WHAT IS BEING ASKED: Please report each line of the data below that contains "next".

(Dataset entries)
+===+

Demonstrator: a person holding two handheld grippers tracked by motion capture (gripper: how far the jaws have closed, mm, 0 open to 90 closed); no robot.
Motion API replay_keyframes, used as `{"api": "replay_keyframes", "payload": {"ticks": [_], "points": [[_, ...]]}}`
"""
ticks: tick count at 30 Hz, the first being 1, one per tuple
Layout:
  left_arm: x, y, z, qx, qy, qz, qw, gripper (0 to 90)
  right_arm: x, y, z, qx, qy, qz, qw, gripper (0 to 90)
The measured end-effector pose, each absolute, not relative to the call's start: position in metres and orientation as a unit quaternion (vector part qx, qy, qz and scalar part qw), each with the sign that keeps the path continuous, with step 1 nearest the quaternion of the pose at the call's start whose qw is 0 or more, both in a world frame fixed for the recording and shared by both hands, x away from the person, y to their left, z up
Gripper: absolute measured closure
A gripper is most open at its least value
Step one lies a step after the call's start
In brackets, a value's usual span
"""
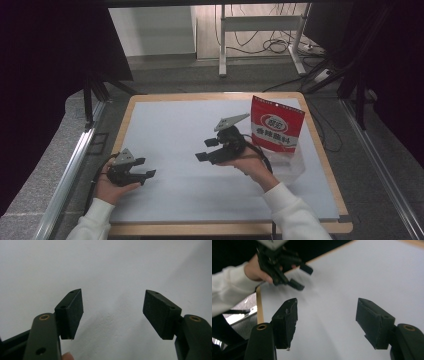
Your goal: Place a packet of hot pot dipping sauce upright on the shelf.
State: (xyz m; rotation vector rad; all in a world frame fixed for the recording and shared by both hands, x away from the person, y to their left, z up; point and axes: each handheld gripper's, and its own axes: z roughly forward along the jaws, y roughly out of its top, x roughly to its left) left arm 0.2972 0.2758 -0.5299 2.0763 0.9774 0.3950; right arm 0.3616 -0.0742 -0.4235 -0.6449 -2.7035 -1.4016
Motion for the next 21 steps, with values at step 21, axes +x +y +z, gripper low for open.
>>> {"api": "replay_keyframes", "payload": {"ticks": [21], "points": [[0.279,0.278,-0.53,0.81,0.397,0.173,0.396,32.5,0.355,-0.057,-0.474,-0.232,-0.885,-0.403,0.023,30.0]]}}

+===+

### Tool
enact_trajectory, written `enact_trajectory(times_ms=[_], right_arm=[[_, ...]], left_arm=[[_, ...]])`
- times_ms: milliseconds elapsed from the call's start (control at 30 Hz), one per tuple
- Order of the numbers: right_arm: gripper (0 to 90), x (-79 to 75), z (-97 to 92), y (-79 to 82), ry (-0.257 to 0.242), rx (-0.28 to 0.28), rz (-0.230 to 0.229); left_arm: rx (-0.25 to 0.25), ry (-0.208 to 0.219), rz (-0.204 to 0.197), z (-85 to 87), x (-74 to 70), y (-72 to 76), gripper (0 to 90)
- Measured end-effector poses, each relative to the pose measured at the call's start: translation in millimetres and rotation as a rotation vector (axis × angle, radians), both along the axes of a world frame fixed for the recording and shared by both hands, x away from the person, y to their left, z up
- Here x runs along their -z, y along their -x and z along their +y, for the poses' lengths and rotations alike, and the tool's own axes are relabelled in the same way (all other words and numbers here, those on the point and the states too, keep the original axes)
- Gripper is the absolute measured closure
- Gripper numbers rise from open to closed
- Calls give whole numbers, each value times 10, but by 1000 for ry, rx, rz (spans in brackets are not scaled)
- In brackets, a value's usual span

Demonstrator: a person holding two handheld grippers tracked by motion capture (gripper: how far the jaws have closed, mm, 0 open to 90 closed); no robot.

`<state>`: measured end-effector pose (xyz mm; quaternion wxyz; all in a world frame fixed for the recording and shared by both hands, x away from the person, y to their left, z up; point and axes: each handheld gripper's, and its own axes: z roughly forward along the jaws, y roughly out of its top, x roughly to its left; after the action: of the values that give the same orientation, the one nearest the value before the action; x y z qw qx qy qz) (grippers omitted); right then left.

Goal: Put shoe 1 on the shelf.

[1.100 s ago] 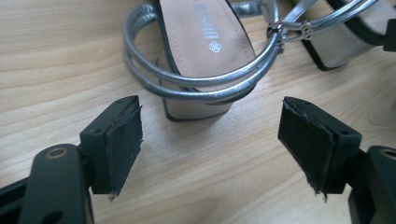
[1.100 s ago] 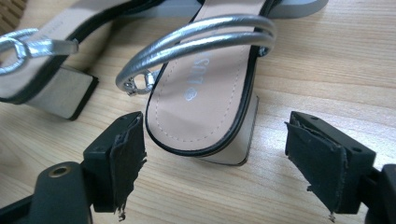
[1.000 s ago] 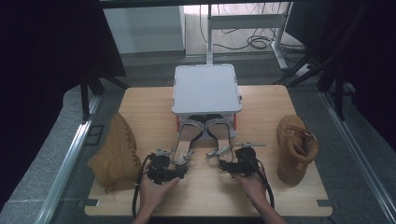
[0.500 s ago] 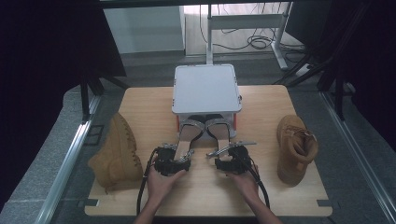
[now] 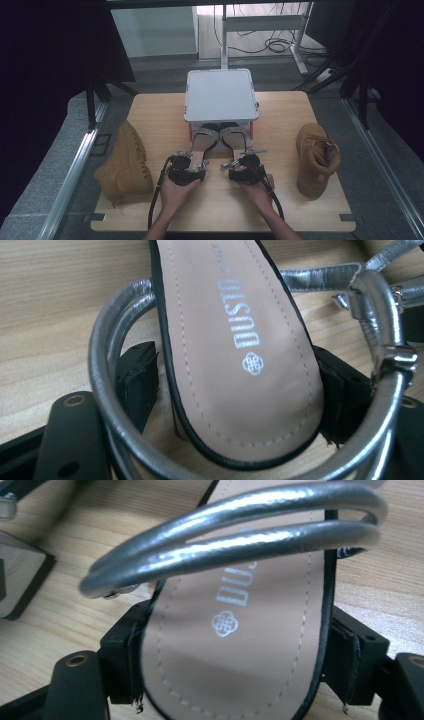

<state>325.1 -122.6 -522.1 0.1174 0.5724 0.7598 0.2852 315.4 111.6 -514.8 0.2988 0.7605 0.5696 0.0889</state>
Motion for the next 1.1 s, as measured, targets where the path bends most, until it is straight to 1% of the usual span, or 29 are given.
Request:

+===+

TASK SOLUTION:
Motion for the next 21 steps, with values at step 21, axes +x +y +z, gripper low for open.
Motion for the next 1.1 s, as measured, targets where the path bends most, until it is straight to 1% of the usual span, or 29 are given.

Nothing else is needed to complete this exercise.